> [Problem to work on] Please return every record exactly as it appears.

(Dataset entries)

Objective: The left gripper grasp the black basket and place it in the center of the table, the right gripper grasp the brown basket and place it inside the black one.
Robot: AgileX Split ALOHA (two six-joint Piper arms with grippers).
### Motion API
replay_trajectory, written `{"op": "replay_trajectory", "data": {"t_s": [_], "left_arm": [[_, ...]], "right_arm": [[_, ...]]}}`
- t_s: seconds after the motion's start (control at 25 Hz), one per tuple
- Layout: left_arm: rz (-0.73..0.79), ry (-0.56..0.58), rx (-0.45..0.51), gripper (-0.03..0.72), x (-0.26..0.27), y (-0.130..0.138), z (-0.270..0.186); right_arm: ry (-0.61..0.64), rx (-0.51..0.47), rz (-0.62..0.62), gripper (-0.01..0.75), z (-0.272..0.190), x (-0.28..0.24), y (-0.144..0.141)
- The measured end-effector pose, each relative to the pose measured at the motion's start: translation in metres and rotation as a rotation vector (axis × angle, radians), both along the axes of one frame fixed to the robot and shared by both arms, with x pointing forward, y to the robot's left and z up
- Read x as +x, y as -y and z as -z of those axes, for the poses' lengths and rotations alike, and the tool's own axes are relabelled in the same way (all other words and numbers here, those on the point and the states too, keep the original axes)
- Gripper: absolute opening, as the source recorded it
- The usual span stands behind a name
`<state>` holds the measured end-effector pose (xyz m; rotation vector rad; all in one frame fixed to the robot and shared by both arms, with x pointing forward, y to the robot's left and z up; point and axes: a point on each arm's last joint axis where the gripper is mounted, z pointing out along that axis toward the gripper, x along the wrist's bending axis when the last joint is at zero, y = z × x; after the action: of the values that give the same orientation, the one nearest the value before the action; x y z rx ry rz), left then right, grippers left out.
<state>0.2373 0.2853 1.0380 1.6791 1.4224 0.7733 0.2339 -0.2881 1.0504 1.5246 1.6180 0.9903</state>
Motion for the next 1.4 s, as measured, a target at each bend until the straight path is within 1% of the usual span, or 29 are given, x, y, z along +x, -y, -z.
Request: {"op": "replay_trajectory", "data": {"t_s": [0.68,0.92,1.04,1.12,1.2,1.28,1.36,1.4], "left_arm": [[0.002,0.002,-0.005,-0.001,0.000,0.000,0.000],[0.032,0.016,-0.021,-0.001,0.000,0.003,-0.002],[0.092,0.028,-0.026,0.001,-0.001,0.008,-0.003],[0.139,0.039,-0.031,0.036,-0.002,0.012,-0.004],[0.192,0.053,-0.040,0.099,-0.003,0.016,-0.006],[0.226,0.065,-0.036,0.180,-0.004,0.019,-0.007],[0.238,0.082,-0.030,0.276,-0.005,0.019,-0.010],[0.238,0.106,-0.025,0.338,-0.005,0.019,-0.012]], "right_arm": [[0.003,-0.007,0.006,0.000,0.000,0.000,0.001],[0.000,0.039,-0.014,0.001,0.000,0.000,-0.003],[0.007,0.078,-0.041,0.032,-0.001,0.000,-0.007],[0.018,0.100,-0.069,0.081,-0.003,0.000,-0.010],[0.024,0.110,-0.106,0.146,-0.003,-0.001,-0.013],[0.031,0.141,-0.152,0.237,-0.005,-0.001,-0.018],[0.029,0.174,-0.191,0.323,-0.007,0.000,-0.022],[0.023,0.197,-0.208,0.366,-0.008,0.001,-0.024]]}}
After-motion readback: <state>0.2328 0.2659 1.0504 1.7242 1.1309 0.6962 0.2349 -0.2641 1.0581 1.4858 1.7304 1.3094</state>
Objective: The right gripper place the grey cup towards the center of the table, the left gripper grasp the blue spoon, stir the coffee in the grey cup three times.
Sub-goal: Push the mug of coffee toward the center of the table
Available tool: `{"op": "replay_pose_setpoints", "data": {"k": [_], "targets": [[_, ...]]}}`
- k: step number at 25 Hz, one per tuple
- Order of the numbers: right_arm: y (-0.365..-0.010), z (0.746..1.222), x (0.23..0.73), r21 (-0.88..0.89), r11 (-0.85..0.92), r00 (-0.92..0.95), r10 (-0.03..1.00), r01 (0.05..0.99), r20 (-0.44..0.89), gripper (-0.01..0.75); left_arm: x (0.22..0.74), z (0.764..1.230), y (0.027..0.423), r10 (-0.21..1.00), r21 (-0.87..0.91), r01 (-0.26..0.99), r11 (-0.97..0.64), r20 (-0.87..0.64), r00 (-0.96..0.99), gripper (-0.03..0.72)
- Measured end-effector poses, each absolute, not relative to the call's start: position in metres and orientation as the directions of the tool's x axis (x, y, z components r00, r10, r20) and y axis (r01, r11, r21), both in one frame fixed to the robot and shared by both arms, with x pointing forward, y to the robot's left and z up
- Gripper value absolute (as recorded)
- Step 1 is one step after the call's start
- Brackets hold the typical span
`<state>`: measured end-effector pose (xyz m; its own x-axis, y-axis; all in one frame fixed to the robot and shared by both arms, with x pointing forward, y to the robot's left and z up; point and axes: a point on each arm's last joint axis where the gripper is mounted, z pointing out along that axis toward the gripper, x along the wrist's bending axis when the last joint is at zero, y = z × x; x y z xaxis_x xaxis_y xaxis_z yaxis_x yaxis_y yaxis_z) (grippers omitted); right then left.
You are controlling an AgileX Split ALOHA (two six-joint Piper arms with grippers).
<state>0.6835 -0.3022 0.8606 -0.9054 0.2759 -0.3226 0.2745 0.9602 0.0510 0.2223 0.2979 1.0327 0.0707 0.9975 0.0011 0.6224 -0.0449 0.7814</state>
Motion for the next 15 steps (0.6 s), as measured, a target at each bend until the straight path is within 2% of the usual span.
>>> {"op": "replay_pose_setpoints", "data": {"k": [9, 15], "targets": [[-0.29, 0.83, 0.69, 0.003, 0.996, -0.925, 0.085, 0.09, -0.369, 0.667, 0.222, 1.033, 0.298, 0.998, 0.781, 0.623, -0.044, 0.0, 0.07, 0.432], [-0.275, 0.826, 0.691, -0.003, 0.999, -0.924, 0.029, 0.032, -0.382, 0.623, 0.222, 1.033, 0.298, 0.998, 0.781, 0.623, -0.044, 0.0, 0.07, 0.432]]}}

> [Exercise answer]
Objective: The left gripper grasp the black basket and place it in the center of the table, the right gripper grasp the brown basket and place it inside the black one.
Robot: AgileX Split ALOHA (two six-joint Piper arms with grippers).
### Motion API
replay_trajectory, written `{"op": "replay_trajectory", "data": {"t_s": [_], "left_arm": [[_, ...]], "right_arm": [[_, ...]]}}`
- t_s: seconds after the motion's start (control at 25 Hz), one per tuple
- Layout: left_arm: rz (-0.73..0.79), ry (-0.56..0.58), rx (-0.45..0.51), gripper (-0.03..0.72), x (-0.26..0.27), y (-0.130..0.138), z (-0.270..0.186); right_arm: ry (-0.61..0.64), rx (-0.51..0.47), rz (-0.62..0.62), gripper (-0.01..0.75), z (-0.272..0.190), x (-0.28..0.24), y (-0.144..0.141)
- The measured end-effector pose, each relative to the pose measured at the motion's start: translation in metres and rotation as a rotation vector (axis × angle, radians), both along the axes of one frame fixed to the robot and shared by both arms, with x pointing forward, y to the robot's left and z up
- Read x as +x, y as -y and z as -z of those axes, for the poses' lengths and rotations alike, and the tool's own axes are relabelled in the same way (all other words and numbers here, those on the point and the states too, keep the original axes)
- Gripper: absolute opening, as the source recorded it
- The usual span stands behind a name
`<state>` holds the measured end-effector pose (xyz m; rotation vector rad; all in one frame fixed to the robot and shared by both arms, with x pointing forward, y to the robot's left and z up; point and axes: a point on each arm's last joint axis where the gripper is mounted, z pointing out along that axis toward the gripper, x along the wrist's bending axis when the last joint is at zero, y = z × x; after the action: of the values that give the same orientation, the one nearest the value before the action; x y z rx ry rz), left then right, grippers left out.
<state>0.2373 0.2853 1.0380 1.6791 1.4224 0.7733 0.2339 -0.2881 1.0504 1.5246 1.6180 0.9903</state>
Motion for the next 1.4 s, as measured, a target at each bend until the straight path is within 1% of the usual span, or 29 are given, x, y, z along +x, -y, -z.
Request: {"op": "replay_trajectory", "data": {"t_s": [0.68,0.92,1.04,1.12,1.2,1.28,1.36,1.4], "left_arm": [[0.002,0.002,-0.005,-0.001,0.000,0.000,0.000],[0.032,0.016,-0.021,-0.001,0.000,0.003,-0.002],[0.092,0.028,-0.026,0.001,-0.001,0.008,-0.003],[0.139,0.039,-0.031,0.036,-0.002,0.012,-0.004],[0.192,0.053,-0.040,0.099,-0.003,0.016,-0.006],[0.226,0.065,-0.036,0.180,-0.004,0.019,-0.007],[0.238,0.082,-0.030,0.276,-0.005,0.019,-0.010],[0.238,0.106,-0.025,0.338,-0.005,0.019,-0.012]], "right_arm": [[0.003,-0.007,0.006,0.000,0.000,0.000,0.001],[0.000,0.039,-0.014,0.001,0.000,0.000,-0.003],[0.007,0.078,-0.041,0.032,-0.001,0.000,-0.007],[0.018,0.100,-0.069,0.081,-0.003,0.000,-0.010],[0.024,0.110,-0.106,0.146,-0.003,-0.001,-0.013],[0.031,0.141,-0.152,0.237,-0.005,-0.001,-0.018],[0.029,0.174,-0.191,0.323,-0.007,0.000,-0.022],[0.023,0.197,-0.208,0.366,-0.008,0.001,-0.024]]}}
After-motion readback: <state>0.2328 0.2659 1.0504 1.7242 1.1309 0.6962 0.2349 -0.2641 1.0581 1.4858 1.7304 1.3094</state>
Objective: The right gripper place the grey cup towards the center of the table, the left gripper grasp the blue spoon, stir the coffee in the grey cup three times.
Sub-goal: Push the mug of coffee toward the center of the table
Available tool: `{"op": "replay_pose_setpoints", "data": {"k": [_], "targets": [[_, ...]]}}`
- k: step number at 25 Hz, one per tuple
- Order of the numbers: right_arm: y (-0.365..-0.010), z (0.746..1.222), x (0.23..0.73), r21 (-0.88..0.89), r11 (-0.85..0.92), r00 (-0.92..0.95), r10 (-0.03..1.00), r01 (0.05..0.99), r20 (-0.44..0.89), gripper (-0.01..0.75); left_arm: x (0.22..0.74), z (0.764..1.230), y (0.027..0.423), r10 (-0.21..1.00), r21 (-0.87..0.91), r01 (-0.26..0.99), r11 (-0.97..0.64), r20 (-0.87..0.64), r00 (-0.96..0.99), gripper (-0.03..0.72)
- Measured end-effector poses, each absolute, not relative to the call's start: position in metres and orientation as the directions of the tool's x axis (x, y, z components r00, r10, r20) and y axis (r01, r11, r21), both in one frame fixed to the robot and shared by both arms, with x pointing forward, y to the robot's left and z up
- Gripper value absolute (as recorded)
- Step 1 is one step after the call's start
- Brackets hold the typical span
`<state>`: measured end-effector pose (xyz m; its own x-axis, y-axis; all in one frame fixed to the robot and shared by both arms, with x pointing forward, y to the robot's left and z up; point and axes: a point on each arm's last joint axis where the gripper is mounted, z pointing out along that axis toward the gripper, x along the wrist's bending axis when the last joint is at zero, y = z × x; x y z xaxis_x xaxis_y xaxis_z yaxis_x yaxis_y yaxis_z) (grippers omitted); right then left.
You are controlling an AgileX Split ALOHA (two six-joint Piper arms with grippers).
<state>0.6835 -0.3022 0.8606 -0.9054 0.2759 -0.3226 0.2745 0.9602 0.0510 0.2223 0.2979 1.0327 0.0707 0.9975 0.0011 0.6224 -0.0449 0.7814</state>
Motion for the next 15 steps (0.6 s), as measured, a target at each bend until the straight path is within 2% of the usual span.
>>> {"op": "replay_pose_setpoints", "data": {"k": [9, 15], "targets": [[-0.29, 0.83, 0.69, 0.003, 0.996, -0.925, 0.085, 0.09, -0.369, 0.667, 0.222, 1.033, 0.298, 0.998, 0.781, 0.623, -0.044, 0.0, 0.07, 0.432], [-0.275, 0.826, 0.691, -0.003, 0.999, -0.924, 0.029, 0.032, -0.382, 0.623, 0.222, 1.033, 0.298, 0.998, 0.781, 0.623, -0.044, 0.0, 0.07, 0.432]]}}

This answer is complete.